I have been finding myself as of late collecting pieces that I have dropped behind me on my life path of the things that make me, me. I am collecting pieces of dreams I once had, talents, things that bring me true joy, and memories of times where I have felt most alive. The reason they are behind, you should know, is because of a little thing called post-grad pressure.

Post-grad pressure, by informal definition, is the pressure — whether intended or unintended — of parents (most likely) put on their child in regards to committing to a steady, practical career. This may consist, for you perhaps, of grandparents asking at the graduation ceremony how you will transfer your liberal arts degree into a good, hefty career like nursing, teaching or something of the like. For me, it is usually something along the lines of getting in with the Toronto Star so I can slowly make my way up over the years. Usually I will reply with a soft, “maybe”, but in my mind know this is not the sort of life I want to live.
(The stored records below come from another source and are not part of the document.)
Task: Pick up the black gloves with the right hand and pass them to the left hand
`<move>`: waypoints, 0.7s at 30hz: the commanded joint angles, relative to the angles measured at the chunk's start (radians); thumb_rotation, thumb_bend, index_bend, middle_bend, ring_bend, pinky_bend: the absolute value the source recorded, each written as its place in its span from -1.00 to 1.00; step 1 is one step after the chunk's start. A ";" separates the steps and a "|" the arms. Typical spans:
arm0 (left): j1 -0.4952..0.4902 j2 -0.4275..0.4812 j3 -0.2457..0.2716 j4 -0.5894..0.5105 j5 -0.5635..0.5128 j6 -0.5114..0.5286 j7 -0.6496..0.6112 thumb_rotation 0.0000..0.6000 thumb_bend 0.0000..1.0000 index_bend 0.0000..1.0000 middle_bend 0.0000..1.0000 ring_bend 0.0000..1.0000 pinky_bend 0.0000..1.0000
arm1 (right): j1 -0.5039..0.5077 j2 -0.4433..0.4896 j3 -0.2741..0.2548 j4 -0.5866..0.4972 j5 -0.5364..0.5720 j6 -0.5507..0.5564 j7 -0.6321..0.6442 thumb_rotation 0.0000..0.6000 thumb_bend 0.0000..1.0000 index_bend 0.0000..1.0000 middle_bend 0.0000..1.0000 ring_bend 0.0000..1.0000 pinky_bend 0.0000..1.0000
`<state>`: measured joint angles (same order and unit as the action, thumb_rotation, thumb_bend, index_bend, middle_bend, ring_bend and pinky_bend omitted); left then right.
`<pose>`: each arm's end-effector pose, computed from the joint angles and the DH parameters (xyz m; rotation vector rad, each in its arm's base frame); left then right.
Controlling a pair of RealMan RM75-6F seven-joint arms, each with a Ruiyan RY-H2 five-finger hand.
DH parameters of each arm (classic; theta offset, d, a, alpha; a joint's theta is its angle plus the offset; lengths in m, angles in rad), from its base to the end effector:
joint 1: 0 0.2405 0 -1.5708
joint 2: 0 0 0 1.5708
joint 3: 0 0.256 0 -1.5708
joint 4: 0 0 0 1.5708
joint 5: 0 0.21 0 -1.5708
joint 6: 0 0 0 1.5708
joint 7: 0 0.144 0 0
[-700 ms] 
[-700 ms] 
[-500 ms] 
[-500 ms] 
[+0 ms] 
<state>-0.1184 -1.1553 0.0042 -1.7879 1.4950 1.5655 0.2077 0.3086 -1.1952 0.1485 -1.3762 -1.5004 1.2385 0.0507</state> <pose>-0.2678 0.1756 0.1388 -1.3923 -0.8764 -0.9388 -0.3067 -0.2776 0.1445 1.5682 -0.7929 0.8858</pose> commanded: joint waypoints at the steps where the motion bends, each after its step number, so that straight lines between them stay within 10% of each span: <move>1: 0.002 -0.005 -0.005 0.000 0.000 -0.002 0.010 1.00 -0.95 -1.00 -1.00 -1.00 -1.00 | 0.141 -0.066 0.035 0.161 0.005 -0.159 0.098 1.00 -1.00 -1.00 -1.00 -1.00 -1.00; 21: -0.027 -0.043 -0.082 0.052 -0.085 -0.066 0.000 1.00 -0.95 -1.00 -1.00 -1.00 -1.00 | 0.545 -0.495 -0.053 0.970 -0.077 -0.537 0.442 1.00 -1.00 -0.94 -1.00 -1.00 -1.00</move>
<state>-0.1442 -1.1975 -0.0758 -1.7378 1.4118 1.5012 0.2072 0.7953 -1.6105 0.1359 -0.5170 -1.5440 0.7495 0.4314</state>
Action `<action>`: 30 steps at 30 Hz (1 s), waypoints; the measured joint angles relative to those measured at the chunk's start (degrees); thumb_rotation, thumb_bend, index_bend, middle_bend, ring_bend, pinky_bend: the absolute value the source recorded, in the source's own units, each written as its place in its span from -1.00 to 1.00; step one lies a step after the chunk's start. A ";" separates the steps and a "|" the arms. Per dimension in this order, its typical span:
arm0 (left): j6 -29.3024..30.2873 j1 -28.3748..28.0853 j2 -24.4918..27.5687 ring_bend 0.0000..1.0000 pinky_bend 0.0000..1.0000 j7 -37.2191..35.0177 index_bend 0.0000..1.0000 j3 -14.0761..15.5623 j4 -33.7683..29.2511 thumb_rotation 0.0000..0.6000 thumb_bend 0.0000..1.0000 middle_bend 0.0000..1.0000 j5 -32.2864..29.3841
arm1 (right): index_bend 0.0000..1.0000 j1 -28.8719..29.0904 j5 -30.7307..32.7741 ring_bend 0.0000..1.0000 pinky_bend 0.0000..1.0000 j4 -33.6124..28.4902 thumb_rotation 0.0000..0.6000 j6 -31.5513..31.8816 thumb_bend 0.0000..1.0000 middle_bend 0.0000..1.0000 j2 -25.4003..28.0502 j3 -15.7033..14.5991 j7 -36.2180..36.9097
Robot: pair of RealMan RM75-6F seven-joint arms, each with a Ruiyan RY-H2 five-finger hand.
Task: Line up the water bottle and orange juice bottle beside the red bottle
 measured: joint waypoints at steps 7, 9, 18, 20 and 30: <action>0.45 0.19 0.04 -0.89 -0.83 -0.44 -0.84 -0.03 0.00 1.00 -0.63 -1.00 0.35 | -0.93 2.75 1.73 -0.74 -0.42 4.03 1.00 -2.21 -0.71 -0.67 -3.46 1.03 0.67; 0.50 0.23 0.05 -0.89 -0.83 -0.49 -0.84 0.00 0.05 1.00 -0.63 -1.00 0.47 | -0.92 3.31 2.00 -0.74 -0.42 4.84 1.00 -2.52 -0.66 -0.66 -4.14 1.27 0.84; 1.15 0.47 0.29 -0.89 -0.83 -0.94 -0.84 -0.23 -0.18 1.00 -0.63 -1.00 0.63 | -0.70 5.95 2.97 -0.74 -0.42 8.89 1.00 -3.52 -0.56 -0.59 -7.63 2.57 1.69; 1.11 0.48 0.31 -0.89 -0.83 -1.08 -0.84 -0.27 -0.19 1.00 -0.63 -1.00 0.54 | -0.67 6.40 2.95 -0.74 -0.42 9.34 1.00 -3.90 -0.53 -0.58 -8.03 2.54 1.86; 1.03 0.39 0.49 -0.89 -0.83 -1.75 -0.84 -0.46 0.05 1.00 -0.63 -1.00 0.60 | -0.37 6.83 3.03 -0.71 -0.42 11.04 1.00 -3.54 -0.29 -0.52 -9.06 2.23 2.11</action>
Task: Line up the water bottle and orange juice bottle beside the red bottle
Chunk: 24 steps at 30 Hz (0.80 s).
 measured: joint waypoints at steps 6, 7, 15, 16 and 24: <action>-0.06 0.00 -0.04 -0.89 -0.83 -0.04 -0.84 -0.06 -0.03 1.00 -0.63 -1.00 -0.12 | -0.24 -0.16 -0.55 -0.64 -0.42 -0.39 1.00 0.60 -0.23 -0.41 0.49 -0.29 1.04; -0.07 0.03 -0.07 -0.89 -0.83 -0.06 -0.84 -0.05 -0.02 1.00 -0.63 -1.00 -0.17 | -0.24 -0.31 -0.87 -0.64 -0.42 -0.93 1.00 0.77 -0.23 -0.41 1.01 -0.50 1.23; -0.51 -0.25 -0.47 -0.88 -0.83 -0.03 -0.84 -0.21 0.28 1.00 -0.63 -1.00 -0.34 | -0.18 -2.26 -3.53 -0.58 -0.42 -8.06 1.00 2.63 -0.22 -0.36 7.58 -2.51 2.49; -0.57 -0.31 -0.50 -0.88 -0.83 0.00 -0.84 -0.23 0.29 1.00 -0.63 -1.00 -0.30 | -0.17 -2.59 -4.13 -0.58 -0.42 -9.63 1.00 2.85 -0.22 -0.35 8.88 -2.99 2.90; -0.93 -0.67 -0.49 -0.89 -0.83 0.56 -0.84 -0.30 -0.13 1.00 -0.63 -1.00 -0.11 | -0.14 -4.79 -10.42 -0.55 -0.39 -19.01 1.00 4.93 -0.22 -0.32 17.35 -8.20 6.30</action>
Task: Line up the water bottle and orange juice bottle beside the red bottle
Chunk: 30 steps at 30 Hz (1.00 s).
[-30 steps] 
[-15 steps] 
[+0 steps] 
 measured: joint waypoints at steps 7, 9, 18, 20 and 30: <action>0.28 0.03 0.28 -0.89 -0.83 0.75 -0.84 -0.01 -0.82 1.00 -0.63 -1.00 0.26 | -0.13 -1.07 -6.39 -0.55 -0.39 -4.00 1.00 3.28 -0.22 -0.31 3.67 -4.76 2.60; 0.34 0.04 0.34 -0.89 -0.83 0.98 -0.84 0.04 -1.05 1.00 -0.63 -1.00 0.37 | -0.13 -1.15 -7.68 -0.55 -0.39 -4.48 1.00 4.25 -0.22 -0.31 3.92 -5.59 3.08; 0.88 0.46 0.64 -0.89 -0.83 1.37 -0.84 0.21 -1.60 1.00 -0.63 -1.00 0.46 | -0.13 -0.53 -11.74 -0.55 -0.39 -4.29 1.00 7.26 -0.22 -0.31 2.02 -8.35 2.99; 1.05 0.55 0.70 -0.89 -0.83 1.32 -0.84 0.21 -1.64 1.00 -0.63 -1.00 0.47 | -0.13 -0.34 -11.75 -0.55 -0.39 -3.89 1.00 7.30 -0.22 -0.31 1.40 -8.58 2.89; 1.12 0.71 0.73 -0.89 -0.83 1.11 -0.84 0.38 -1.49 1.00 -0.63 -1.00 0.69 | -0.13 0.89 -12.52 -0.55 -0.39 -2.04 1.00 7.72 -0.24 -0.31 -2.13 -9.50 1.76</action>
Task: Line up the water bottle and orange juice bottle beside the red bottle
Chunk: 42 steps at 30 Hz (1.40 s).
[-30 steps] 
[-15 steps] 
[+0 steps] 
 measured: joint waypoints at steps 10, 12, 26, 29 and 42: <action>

This is not to say that making your way up with a company is unwise. In fact, I believe that shows much commitment and dedication, and I very much respect that. The point I intend to make, and perhaps am making as I journey along this road of impending “post-gradship”, is that maybe I wasn’t meant to pick one thing and hold it for the rest of my life.               

The fact is, I have many loves. I love to write — write insightful non-fictions of things relating to faith and culture, or sometimes just poetry. I love to work with people, and I dream of opening a centre for sex-trafficking victims who need true relationships, need to be shown care, and need outlets for healing such as painting or writing. I love designing and creating — making décor for homes, making floral arrangements, or turning recycled objects into something new and borrowed.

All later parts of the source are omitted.